> Problem description
Could you quote, exactly as they stand, the lines running from the one with "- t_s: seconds" to the final line of the material?

> Records to process
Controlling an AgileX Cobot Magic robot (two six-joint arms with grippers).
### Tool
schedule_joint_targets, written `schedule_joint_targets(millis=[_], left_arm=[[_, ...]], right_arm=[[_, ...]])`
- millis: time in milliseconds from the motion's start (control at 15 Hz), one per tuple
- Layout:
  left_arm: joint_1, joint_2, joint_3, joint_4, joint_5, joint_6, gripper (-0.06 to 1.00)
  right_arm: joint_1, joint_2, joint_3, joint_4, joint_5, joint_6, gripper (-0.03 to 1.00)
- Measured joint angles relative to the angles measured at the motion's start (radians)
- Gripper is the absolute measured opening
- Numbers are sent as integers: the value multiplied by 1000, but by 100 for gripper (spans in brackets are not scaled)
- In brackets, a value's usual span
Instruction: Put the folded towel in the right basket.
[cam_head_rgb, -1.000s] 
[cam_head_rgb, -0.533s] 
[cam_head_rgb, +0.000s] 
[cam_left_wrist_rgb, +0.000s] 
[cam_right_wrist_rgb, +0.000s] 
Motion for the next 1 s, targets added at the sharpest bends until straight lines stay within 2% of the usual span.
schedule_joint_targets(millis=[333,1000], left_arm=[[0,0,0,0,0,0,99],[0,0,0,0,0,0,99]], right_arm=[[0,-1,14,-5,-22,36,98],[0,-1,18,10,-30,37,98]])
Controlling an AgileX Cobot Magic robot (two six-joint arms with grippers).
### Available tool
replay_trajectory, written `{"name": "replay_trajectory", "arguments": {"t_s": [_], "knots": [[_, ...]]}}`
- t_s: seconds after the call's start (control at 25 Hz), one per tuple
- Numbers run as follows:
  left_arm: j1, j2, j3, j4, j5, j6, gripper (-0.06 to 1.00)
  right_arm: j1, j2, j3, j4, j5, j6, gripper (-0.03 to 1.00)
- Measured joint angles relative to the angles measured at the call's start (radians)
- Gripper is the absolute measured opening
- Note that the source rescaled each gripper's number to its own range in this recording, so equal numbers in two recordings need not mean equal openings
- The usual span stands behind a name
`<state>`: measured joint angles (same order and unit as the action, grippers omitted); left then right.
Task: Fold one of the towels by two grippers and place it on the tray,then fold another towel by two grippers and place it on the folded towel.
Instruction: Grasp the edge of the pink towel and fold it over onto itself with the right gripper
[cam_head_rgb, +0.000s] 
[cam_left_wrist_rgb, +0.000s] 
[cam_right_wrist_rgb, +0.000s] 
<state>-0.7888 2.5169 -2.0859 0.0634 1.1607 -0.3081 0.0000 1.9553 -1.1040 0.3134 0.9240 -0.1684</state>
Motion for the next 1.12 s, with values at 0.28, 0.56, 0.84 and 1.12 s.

> Solved exercise
- t_s: seconds after the call's start (control at 25 Hz), one per tuple
- Numbers run as follows:
  left_arm: j1, j2, j3, j4, j5, j6, gripper (-0.06 to 1.00)
  right_arm: j1, j2, j3, j4, j5, j6, gripper (-0.03 to 1.00)
- Measured joint angles relative to the angles measured at the call's start (radians)
- Gripper is the absolute measured opening
- Note that the source rescaled each gripper's number to its own range in this recording, so equal numbers in two recordings need not mean equal openings
- The usual span stands behind a name
`<state>`: measured joint angles (same order and unit as the action, grippers omitted); left then right.
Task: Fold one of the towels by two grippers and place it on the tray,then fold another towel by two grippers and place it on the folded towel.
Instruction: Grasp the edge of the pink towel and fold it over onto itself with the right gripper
[cam_head_rgb, +0.000s] 
[cam_left_wrist_rgb, +0.000s] 
[cam_right_wrist_rgb, +0.000s] 
<state>-0.7888 2.5169 -2.0859 0.0634 1.1607 -0.3081 0.0000 1.9553 -1.1040 0.3134 0.9240 -0.1684</state>
Motion for the next 1.12 s, with values at 0.28, 0.56, 0.84 and 1.12 s.

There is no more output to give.